PROBLEM: Using the data that follows, give again word for word the lines between the one holding "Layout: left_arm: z" and the one holding "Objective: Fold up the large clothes", inclusive. Omit the pictures.

SOURCE MATERIAL:
++++++++++
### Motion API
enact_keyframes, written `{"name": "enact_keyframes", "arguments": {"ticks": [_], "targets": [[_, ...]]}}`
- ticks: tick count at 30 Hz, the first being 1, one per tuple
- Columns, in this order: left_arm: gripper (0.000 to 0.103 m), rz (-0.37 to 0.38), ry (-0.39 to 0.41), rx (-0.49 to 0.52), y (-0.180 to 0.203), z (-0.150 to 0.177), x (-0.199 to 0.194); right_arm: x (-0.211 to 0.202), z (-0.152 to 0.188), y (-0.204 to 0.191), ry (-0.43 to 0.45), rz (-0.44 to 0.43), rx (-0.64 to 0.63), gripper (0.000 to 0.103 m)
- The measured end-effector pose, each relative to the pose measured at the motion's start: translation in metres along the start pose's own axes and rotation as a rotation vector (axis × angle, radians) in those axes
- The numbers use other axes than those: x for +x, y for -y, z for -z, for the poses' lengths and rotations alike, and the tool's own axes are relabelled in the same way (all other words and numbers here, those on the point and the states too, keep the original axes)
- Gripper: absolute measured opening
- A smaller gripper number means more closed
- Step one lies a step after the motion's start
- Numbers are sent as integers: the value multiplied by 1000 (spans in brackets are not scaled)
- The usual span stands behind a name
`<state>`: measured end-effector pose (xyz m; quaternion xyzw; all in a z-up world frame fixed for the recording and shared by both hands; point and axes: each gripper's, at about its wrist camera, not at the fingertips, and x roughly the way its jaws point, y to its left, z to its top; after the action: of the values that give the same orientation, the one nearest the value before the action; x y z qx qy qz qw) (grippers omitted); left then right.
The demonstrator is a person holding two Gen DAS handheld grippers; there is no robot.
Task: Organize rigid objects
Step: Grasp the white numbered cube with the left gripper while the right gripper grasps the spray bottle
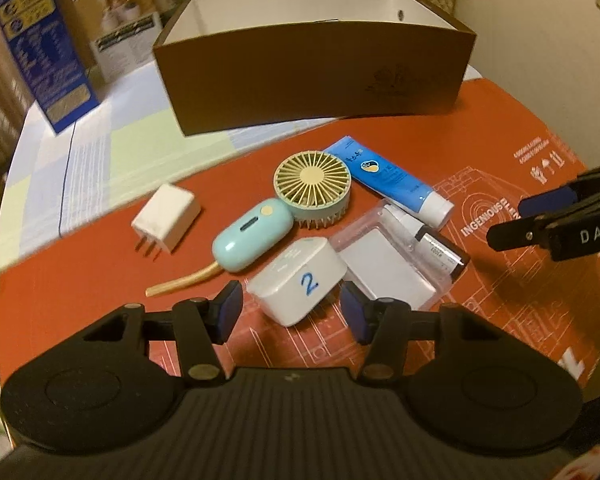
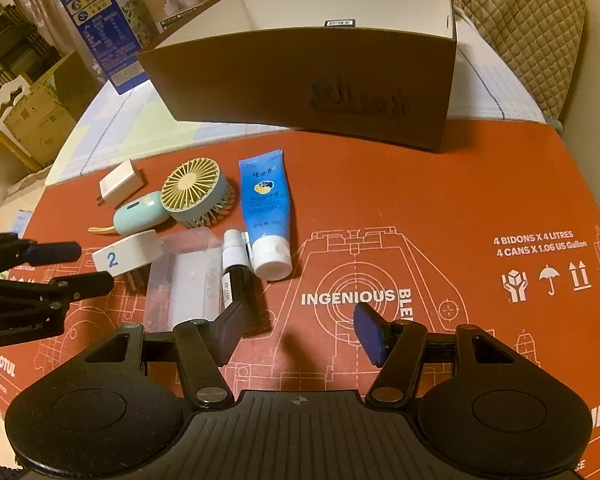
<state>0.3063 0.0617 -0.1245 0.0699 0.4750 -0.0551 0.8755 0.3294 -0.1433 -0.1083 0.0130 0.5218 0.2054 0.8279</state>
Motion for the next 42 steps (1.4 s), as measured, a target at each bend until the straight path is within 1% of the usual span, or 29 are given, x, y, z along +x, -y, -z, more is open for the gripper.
{"name": "enact_keyframes", "arguments": {"ticks": [9, 13, 18, 21, 23, 24, 26, 27, 29, 34, 38, 42], "targets": [[48, 5, 3, 128, 11, -3, 17, 10, 2, -6, -1, -22, -22, 57], [46, 4, -3, 146, 13, -4, 25, 18, 4, -15, -3, -34, -63, 57], [38, 2, -8, 161, 13, -4, 30, 30, 6, -29, -8, -41, -131, 57], [36, -3, -6, 162, 12, -4, 31, 38, 7, -36, -10, -38, -169, 51], [35, -4, -11, 150, 10, -4, 30, 43, 8, -38, -17, -50, -182, 43], [33, -8, -10, 144, 9, -4, 29, 44, 9, -39, -17, -51, -186, 42], [31, -16, -6, 127, 7, -4, 27, 47, 10, -40, -9, -56, -196, 35], [29, -20, -9, 114, 5, -4, 26, 47, 11, -41, -3, -61, -202, 32], [29, -23, -19, 79, 0, -3, 24, 49, 12, -40, -1, -63, -212, 22], [28, -18, -52, -21, -11, 3, 16, 48, 19, -38, 2, -76, -235, 20], [27, 19, -86, -121, -17, 12, 6, 42, 24, -33, -19, -98, -245, 20], [27, 28, -94, -195, -23, 17, 1, 39, 27, -29, -26, -97, -235, 20]]}}
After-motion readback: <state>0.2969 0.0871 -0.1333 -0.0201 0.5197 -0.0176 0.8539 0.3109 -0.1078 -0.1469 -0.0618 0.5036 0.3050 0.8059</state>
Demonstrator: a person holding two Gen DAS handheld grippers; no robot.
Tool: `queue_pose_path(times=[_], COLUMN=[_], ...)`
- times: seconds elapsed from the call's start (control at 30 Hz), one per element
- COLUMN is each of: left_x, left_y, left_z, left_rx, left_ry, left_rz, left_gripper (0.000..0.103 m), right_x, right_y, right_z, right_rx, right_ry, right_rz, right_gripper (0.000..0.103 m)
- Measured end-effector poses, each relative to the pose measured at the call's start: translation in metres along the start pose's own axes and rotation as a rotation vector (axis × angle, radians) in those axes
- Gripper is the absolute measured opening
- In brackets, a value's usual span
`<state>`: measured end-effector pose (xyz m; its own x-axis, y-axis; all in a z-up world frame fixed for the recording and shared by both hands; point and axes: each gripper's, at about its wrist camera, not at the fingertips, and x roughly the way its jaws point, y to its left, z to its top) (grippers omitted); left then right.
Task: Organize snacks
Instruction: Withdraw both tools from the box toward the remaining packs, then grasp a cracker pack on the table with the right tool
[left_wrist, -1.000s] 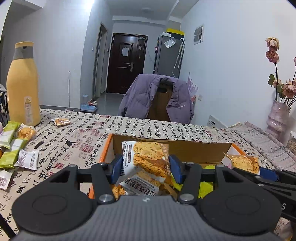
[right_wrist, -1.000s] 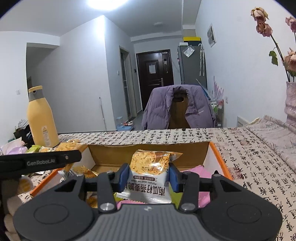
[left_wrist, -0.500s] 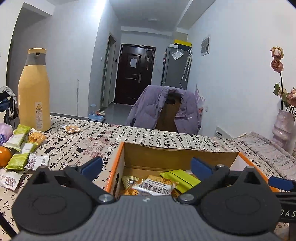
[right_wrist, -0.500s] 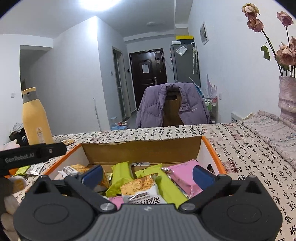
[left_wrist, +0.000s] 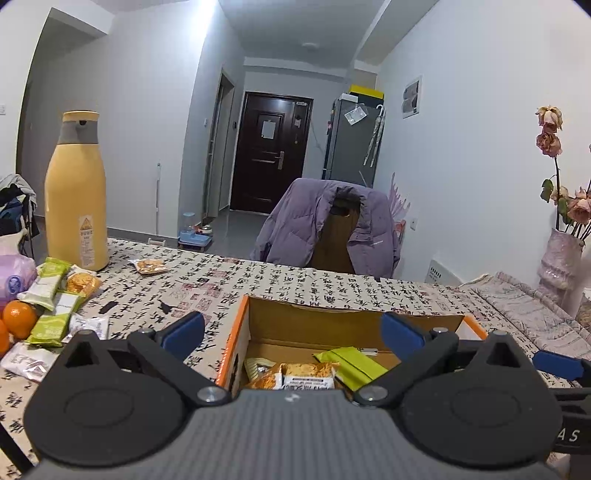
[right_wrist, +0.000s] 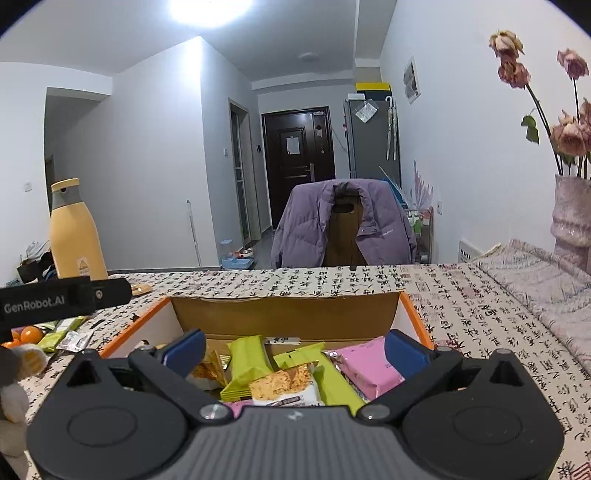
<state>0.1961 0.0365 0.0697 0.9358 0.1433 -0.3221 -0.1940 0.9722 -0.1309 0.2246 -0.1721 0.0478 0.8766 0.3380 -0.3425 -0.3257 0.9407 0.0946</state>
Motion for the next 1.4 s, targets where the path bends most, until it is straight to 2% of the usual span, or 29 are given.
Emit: queue_pose_path(times=[0.4,0.73,1.13,1.4], left_x=[-0.046,-0.065,-0.064,-0.057], left_y=[0.008,0.021,0.036,0.037], left_z=[-0.020,-0.057,-0.090,-0.100], left_rx=[0.034,0.070,0.087,0.093], left_ry=[0.018,0.090,0.137,0.157], left_rz=[-0.006,0.000,0.009,-0.001], left_gripper=[0.103,0.103,0.103,0.103], right_x=[-0.046,-0.071,-0.067,-0.050], right_y=[0.010,0.014,0.014,0.021], right_z=[-0.019,-0.049,-0.075,-0.083], right_rx=[-0.019,-0.023,-0.015,-0.060], right_ry=[0.027,0.089,0.195,0.256], right_rz=[-0.007,-0.022,-0.004,-0.037], right_gripper=[0.103,0.103,0.103,0.103])
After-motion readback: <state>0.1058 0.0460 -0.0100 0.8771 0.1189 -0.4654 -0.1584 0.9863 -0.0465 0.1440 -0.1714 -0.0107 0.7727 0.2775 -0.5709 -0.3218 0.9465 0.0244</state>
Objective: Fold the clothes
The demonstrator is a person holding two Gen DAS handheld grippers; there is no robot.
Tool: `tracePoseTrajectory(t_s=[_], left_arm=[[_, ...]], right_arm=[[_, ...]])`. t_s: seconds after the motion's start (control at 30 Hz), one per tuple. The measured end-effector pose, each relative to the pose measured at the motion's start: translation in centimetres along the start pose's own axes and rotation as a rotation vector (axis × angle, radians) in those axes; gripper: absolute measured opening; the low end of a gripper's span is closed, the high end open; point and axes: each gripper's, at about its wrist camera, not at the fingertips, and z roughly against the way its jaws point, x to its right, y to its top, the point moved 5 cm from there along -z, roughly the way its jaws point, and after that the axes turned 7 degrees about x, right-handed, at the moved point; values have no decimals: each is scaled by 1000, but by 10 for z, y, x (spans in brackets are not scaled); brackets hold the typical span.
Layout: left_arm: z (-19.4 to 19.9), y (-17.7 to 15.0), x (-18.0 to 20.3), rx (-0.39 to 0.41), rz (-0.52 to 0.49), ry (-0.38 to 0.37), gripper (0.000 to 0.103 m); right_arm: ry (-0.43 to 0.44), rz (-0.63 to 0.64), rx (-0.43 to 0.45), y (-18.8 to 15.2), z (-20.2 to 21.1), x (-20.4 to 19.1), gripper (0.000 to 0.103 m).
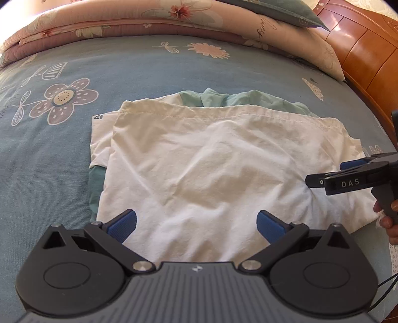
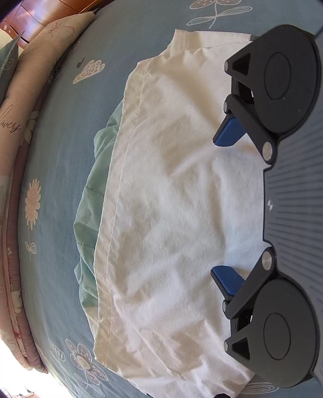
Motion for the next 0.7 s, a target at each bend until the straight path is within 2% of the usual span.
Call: tracePoseTrajectory(t_s=[0.07,0.17,0.27,0.33,0.43,0.6,0.7], left_arm=[[9,1,-15,-3,-10,21,102],[17,6,-43,4,32,33,102],[10,11,-80,-17,167,-16,102],[-3,13,-102,-46,286,-79,102],[-23,17,-122,-75,376,-152,101],[-56,22,-131,-128,390,-253,101],[-70,23,-128,-153,368,-307,96]], right_arm=[[27,82,29,4,12,-22,103],[68,230,83,6,29,-61,103],[120,350,112,5,37,-98,103],[154,399,118,5,41,-117,103],[165,425,107,6,42,-136,103],[175,370,85,10,39,-147,103],[164,349,79,10,34,-151,103]])
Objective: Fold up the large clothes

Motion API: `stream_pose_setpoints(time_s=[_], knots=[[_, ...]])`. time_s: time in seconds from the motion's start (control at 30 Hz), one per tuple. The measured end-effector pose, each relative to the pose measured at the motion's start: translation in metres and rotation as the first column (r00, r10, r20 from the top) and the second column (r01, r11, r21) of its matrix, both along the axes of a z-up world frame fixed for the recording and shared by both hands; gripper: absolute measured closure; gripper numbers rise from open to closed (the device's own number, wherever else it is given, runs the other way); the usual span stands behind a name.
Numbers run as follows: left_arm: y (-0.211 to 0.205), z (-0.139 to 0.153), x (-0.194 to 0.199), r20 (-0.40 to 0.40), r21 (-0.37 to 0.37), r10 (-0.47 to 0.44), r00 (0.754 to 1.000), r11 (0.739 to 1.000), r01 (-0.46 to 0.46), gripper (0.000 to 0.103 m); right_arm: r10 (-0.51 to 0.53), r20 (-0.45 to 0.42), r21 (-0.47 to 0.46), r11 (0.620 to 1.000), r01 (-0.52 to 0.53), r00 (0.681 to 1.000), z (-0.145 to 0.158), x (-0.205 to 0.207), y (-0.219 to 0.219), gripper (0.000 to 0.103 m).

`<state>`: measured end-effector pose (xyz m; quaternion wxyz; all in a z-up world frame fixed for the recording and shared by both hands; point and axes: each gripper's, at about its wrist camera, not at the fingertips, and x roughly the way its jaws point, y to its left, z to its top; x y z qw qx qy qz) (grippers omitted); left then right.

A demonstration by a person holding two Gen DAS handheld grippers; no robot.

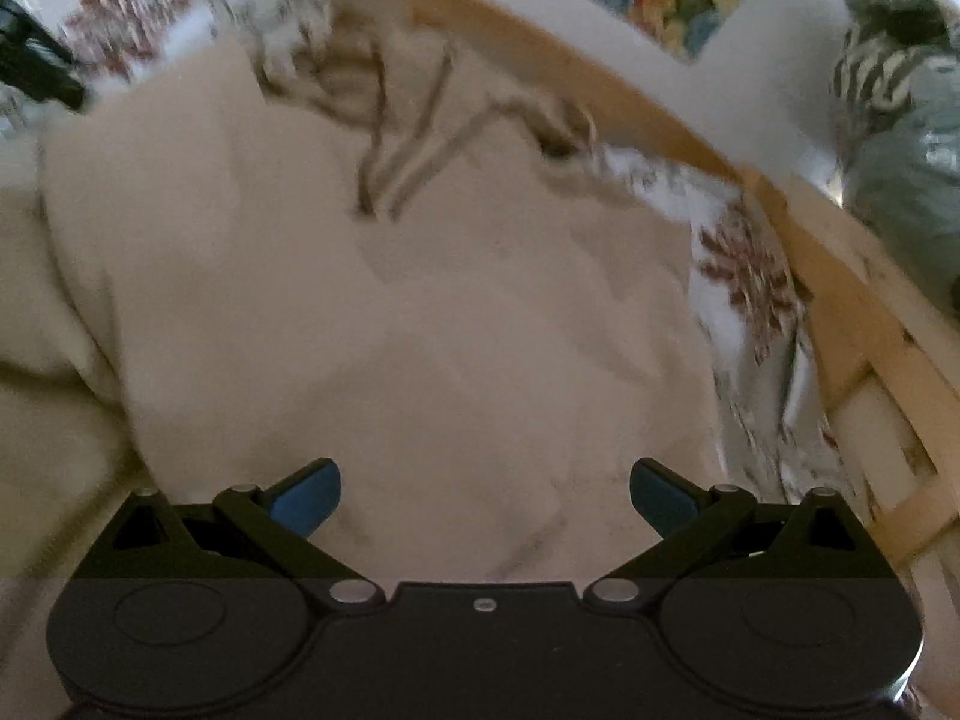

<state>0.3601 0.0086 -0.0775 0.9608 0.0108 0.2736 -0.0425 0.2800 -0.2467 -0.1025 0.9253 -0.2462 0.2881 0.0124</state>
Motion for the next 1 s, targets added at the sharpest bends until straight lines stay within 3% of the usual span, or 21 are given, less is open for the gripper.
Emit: stream_pose_setpoints(time_s=[0.07,0.2,0.27,0.3,0.4,0.5,0.63,0.73,0.87,1.0], knots=[[-0.025,-0.003,-0.007,-0.024,0.021,-0.112,0.993,0.993,0.113,0.026,0.058,0.006,-0.01,0.998,-0.058,0.998,-0.001,-0.006,0.009,0.001],[-0.058,-0.035,-0.013,-0.133,0.093,-0.21,0.969,0.97,0.223,0.026,0.121,-0.048,-0.083,0.989,-0.124,0.992,-0.011,-0.008,0.019,0.001],[-0.069,-0.057,-0.013,-0.188,0.189,-0.197,0.962,0.954,0.232,0.024,0.103,-0.102,-0.107,0.988,-0.113,0.99,-0.016,-0.003,0.019,0.001],[-0.069,-0.064,-0.014,-0.178,0.224,-0.183,0.967,0.949,0.221,0.016,0.09,-0.12,-0.1,0.99,-0.103,0.989,-0.018,-0.001,0.017,0.001],[-0.065,-0.063,-0.012,-0.182,0.219,-0.156,0.971,0.956,0.194,0.015,0.039,-0.145,-0.057,0.997,-0.047,0.989,-0.016,0.005,0.006,0.001],[-0.055,-0.053,-0.011,-0.218,0.187,-0.109,0.97,0.971,0.151,0.016,-0.059,-0.124,-0.114,0.992,0.044,0.991,-0.017,0.012,-0.005,0.001],[-0.038,-0.036,-0.023,-0.273,0.134,-0.043,0.961,0.988,0.082,0.012,-0.093,-0.14,-0.031,0.995,0.09,0.986,-0.01,0.013,-0.015,0.001],[-0.028,-0.016,-0.043,-0.276,0.079,-0.002,0.961,0.997,0.025,0.004,-0.064,-0.103,-0.011,0.998,0.063,0.993,-0.002,0.006,-0.013,0.001],[-0.025,0.018,-0.078,-0.236,0.11,0.054,0.97,0.994,-0.028,0.002,-0.06,-0.007,0.083,0.995,0.06,0.998,0.021,-0.017,-0.014,0.001],[-0.025,0.064,-0.112,-0.201,0.18,0.05,0.978,0.984,-0.013,0.001,-0.094,0.176,0.252,0.967,0.048,0.98,0.066,-0.059,-0.032,0.001]])
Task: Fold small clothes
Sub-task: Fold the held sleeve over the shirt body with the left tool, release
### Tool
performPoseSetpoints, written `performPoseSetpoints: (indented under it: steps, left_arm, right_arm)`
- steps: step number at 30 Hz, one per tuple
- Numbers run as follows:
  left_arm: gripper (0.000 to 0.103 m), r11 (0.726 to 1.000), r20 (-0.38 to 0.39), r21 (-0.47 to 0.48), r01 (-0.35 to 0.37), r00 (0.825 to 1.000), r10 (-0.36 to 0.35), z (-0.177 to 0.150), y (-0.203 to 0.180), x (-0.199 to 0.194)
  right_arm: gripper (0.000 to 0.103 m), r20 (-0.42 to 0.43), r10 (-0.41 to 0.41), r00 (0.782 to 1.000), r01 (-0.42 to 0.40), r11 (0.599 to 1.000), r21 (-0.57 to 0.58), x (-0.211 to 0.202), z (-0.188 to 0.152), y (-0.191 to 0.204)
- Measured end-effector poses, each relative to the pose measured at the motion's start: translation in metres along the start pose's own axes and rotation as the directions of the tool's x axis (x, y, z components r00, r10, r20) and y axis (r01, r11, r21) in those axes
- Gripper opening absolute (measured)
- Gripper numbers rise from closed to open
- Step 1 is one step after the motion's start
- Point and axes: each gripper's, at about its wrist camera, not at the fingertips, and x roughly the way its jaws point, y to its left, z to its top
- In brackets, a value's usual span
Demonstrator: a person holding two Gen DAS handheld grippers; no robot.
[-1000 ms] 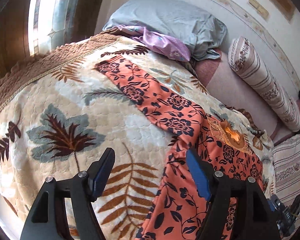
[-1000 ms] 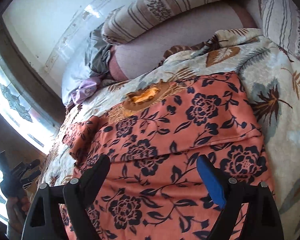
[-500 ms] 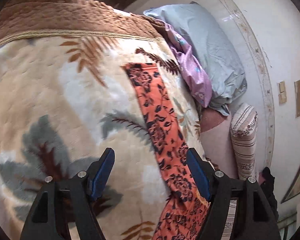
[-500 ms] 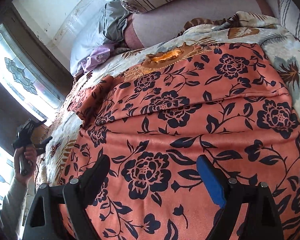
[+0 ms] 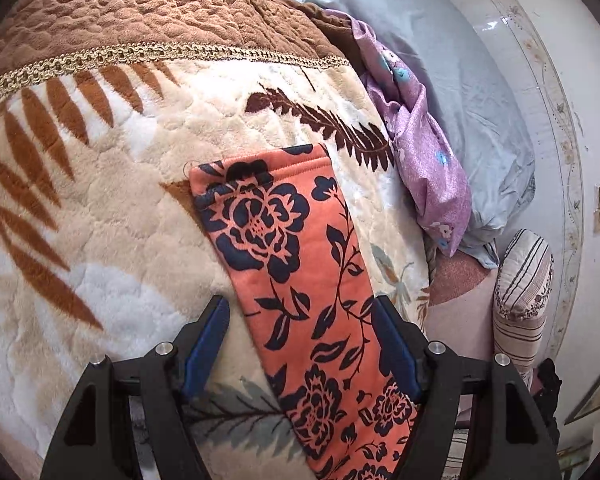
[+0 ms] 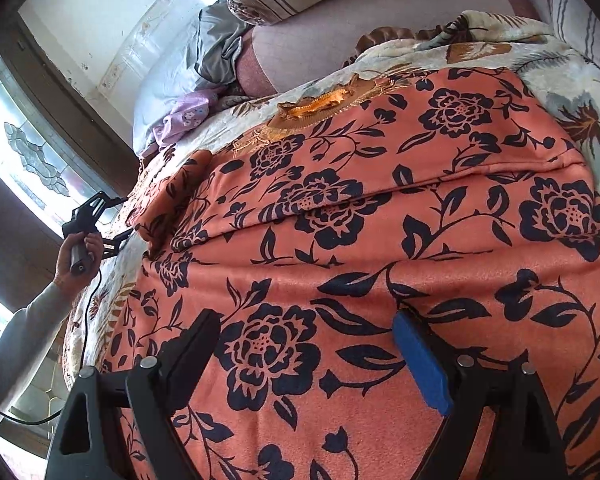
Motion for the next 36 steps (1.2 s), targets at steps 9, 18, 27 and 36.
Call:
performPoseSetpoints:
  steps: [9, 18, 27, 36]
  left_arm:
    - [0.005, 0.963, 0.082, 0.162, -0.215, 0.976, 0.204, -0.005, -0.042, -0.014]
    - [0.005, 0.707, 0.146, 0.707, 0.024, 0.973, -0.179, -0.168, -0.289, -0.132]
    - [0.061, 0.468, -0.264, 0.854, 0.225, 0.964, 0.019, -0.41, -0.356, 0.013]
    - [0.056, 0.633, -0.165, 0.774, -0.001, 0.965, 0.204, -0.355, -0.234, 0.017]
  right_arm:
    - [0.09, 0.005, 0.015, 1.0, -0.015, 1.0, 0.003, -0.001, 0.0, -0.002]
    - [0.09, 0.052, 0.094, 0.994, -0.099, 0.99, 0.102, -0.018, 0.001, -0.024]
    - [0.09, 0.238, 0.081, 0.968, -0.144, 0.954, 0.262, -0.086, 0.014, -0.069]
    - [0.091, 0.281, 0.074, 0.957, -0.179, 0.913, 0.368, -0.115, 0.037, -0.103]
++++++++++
ANSWER SECTION:
Layout: left_arm: z (-19.4 to 19.9), y (-17.7 to 15.0), x (-18.0 to 20.3), rx (-0.39 to 0.41), rz (-0.52 to 0.49), ry (-0.38 to 0.37), gripper (0.000 to 0.103 m); right_arm: ry (-0.43 to 0.44), rz (-0.63 to 0.64), rx (-0.43 to 0.45), y (-18.8 to 15.2), z (-20.2 to 21.1), x (-20.4 to 19.1), gripper (0.000 to 0.103 m).
Motion for the next 0.7 s, a target at each bend until the straight path is within 2% of the usual span.
Call: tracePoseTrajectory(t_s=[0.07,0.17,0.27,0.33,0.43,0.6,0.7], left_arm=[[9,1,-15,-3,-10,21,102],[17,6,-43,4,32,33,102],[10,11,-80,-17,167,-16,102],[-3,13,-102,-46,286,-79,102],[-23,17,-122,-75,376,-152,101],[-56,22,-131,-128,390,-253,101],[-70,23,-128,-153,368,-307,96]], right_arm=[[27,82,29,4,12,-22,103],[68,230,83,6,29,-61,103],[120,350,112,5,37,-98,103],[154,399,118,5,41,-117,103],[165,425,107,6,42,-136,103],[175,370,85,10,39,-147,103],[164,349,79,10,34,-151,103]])
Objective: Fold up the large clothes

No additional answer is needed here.